**EXERCISE INSTRUCTIONS**
Pictures in the records are to be omitted; everything else is copied exactly.
Start of Block
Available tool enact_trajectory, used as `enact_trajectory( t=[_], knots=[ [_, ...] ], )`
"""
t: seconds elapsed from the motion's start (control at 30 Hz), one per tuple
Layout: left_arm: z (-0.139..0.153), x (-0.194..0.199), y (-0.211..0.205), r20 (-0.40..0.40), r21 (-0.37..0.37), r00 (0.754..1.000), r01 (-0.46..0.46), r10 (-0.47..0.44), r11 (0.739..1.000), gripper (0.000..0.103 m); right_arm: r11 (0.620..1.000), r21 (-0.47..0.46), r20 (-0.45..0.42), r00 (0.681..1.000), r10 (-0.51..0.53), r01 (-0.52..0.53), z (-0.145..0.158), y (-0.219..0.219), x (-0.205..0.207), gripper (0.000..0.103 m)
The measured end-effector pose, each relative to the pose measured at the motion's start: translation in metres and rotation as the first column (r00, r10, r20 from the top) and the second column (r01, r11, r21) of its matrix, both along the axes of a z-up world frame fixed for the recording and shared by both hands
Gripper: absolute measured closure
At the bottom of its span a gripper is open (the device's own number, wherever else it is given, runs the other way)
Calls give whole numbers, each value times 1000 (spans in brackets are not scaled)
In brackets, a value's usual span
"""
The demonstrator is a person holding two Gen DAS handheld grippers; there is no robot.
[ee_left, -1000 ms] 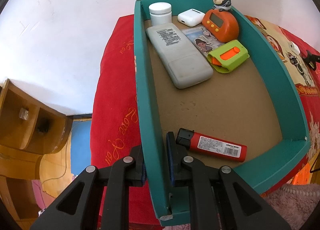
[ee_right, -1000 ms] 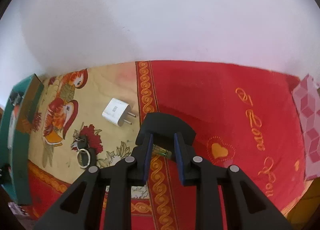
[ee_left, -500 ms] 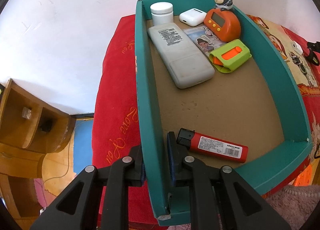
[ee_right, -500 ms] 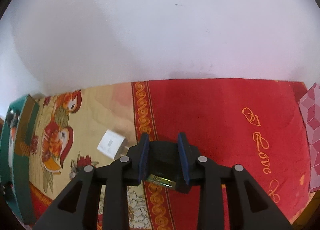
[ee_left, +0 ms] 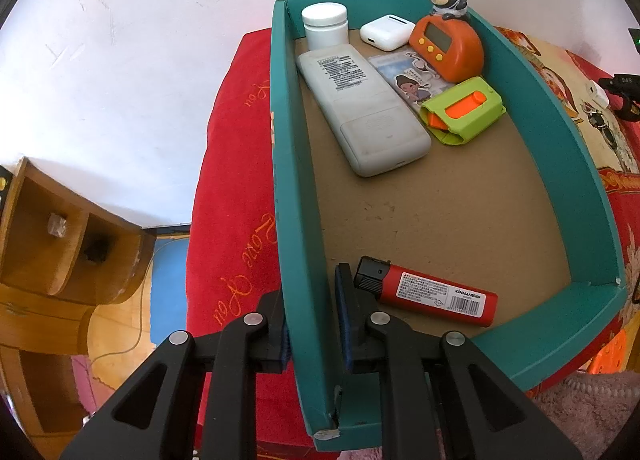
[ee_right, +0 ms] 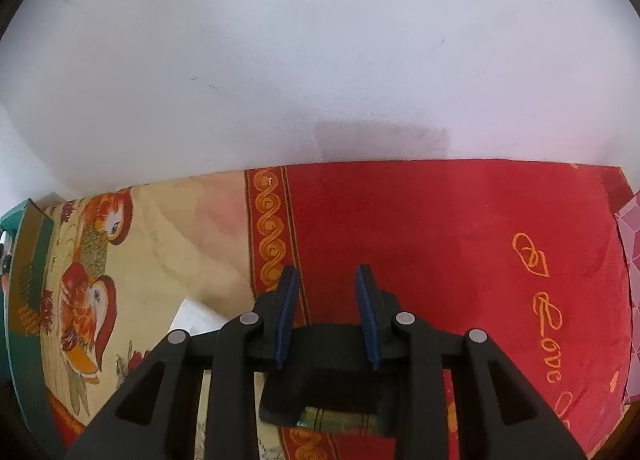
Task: Organize objects
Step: 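Close the right tool on the black level and lift it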
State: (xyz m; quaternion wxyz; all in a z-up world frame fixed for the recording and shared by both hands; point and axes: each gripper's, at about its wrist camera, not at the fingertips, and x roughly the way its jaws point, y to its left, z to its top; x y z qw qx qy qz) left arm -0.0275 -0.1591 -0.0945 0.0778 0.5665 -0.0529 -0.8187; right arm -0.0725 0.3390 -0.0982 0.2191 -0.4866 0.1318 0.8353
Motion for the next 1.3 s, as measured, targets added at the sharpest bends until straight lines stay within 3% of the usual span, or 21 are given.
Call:
enact_trajectory(
  t=[0.2, 0.27, 0.4, 0.5, 0.83, 0.97, 1.1, 1.3],
  knots=[
    [1, -1, 0, 4, 1, 1000, -5, 5, 1000, 85, 999, -29, 23, 999, -41, 42, -6, 15, -5, 61],
    [1, -1, 0, 4, 0, 1000, -4, 4, 1000, 85, 997, -31, -5, 998, -65, 65, 0, 19, 0, 58],
    [1, -1, 1, 3, 3, 1000, -6, 6, 1000, 85, 994, -58, -90, 991, -95, 90, 21, 18, 22, 42],
    [1, 0, 2, 3, 5, 1000, -8, 8, 1000, 85, 996, -40, -92, 992, -87, 84, 32, 4, 44, 35],
    [1, -1, 1, 3, 5, 1000, -4, 4, 1000, 85, 994, -72, -63, 995, -81, 76, 19, -57, 110, 32],
    [0, -2, 1, 2, 3, 1000, 4, -4, 1000, 85, 996, -49, -21, 997, -75, 74, 8, -64, 111, 29],
    [-1, -2, 1, 0, 0, 1000, 10, -10, 1000, 85, 994, -74, -33, 996, -87, 85, 3, -63, 109, 29],
    [-3, -1, 0, -3, 0, 1000, 19, -19, 1000, 85, 995, -90, 23, 999, -39, 41, 9, -51, 91, 29]
  ],
)
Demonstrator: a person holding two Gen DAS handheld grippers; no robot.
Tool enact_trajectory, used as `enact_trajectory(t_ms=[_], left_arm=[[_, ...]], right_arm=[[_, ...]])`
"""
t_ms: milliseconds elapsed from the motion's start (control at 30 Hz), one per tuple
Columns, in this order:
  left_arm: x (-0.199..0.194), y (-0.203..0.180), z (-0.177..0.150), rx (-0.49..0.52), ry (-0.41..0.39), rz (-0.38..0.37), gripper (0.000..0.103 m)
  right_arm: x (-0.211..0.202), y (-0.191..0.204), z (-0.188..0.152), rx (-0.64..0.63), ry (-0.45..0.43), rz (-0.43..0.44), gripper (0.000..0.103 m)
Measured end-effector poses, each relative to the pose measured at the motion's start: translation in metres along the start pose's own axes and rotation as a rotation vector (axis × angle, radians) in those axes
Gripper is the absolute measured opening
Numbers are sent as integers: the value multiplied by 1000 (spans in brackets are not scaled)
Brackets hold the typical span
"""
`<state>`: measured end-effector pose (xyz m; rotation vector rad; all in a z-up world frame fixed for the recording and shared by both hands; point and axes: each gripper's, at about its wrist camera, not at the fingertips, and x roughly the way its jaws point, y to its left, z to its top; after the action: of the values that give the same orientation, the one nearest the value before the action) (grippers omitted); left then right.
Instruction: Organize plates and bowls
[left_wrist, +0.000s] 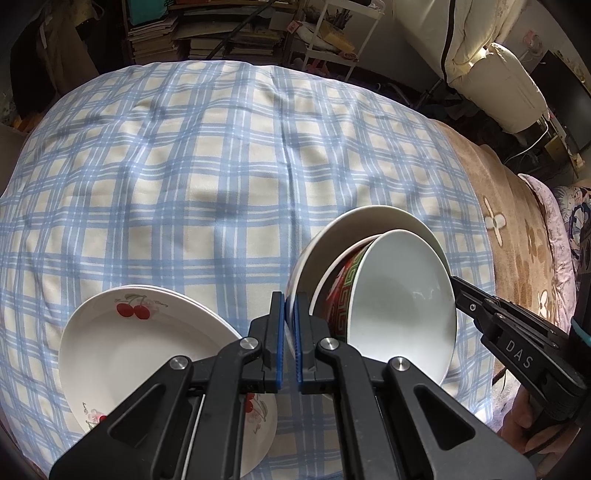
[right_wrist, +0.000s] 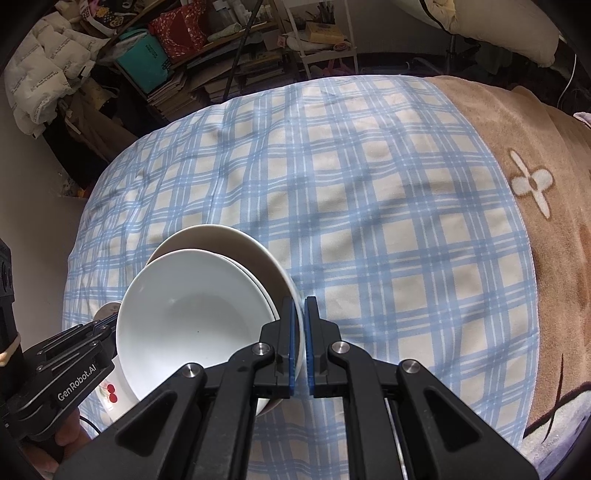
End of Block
**ANSWER SPACE**
Available tool enact_trajectory, used as `enact_trajectory( t=[_], knots=[ [_, ...] ], )`
"""
t: seconds elapsed from the motion's start (control at 30 Hz), one per tuple
Layout: left_arm: z (-0.139..0.153), x (-0.194..0.199), y (-0.211..0.205), r20 (-0.40..0.40), r21 (-0.37..0.37), r00 (0.754..1.000), r01 (-0.46..0.46), r10 (-0.47..0.44), r11 (0.739..1.000), gripper (0.000..0.103 m); right_arm: r11 (0.620..1.000), r21 (-0.47..0.46), r20 (-0.45..0.42), r00 (0.681..1.000), r10 (-0.51..0.53), r01 (-0.52..0.53), z (-0.145..0.158), y (-0.219..0.219), x (-0.205..0.207), gripper (0.000..0.103 m)
The measured end-effector pose, each relative to the pose measured at the motion's start: translation in metres and rotation as the first column (r00, r10, r20 from the top) and the second column (r01, r11, r21) of its matrix, both along the axes of a z-up world frame fixed for the recording and shared by both hands
Gripper: absolute measured closure
At the bottom of its span a gripper is open (the device's own number, wherever else it is given, runs the other way)
Calls give whole numbers, each value times 1000 (spans in brackets are not scaled)
In brackets, a value's usual span
"""
The demonstrator is a person holding two Gen DAS handheld grippers; there is no robot.
[ee_left, -1000 ms] 
[ee_right, -1000 ms] 
[ee_left, -500 ms] 
[ee_right, -500 ms] 
[ee_left, +0 ms] 
[ee_right, +0 ms] 
Task: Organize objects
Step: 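Close the right tool on the black level and lift it
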State: (xyz m; quaternion wxyz; all in a z-up world frame fixed for the recording and shared by both hands; point and axes: each gripper's, at about its wrist camera, not at the fingertips, and x roughly the way its jaws point, y to its left, z to its top; x y z qw qx qy qz) left arm -0.0275 -0.1591 -0.0945 0.0778 0.5665 -0.0529 -0.8187; right arm -0.0725 0.3390 -0.0982 0.2191 -0.4866 0.1318 0.8353
Motion for the next 1.3 s, as measured, targets added at the sharpest bends until straight lines stay within 3% of the usual span, or 21 are given.
Call:
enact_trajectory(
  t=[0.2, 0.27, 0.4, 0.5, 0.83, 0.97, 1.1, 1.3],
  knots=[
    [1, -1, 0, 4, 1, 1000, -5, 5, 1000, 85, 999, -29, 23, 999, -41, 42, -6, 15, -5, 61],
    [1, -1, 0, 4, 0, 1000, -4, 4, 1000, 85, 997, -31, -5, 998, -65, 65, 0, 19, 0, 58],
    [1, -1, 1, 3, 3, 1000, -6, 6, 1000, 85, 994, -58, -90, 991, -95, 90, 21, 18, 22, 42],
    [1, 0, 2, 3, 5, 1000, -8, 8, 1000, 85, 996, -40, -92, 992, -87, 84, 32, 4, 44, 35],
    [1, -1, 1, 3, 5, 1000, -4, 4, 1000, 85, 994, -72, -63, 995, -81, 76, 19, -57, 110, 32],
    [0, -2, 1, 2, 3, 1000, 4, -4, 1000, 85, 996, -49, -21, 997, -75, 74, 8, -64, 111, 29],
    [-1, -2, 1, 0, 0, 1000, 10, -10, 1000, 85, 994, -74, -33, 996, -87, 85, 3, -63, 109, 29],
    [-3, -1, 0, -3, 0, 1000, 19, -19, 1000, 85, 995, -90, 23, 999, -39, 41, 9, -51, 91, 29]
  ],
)
Demonstrator: a person holding two Gen DAS handheld grippers; no robot.
Tool enact_trajectory, used as `enact_trajectory(t_ms=[_], left_arm=[[_, ...]], right_arm=[[_, ...]])`
"""
t_ms: milliseconds elapsed from the motion's start (control at 30 Hz), one per tuple
Columns, in this order:
  left_arm: x (-0.199..0.194), y (-0.203..0.180), z (-0.177..0.150), rx (-0.49..0.52), ry (-0.41..0.39), rz (-0.38..0.37), gripper (0.000..0.103 m)
  right_arm: x (-0.211..0.202), y (-0.191..0.204), z (-0.188..0.152), rx (-0.64..0.63), ry (-0.45..0.43), rz (-0.43..0.44), gripper (0.000..0.103 m)
Measured end-effector poses, each relative to the pose measured at the motion's start: translation in metres along the start pose's own axes and rotation as a rotation vector (axis × angle, radians) in those axes
Gripper is the absolute measured opening
Numbers are sent as integers: the value multiplied by 1000 (spans in brackets are not scaled)
Brackets hold the typical span
"""
`<state>`: measured end-effector pose (xyz m; rotation vector rad; all in a z-up world frame fixed for the recording and shared by both hands; point and axes: each gripper's, at about its wrist camera, not at the fingertips, and x roughly the way its jaws point, y to its left, z to its top; after the action: of the values that give the same orientation, the one nearest the value before the action) (grippers omitted); left then right.
Instruction: Organize plates and bowls
[left_wrist, +0.000s] 
[right_wrist, +0.000s] 

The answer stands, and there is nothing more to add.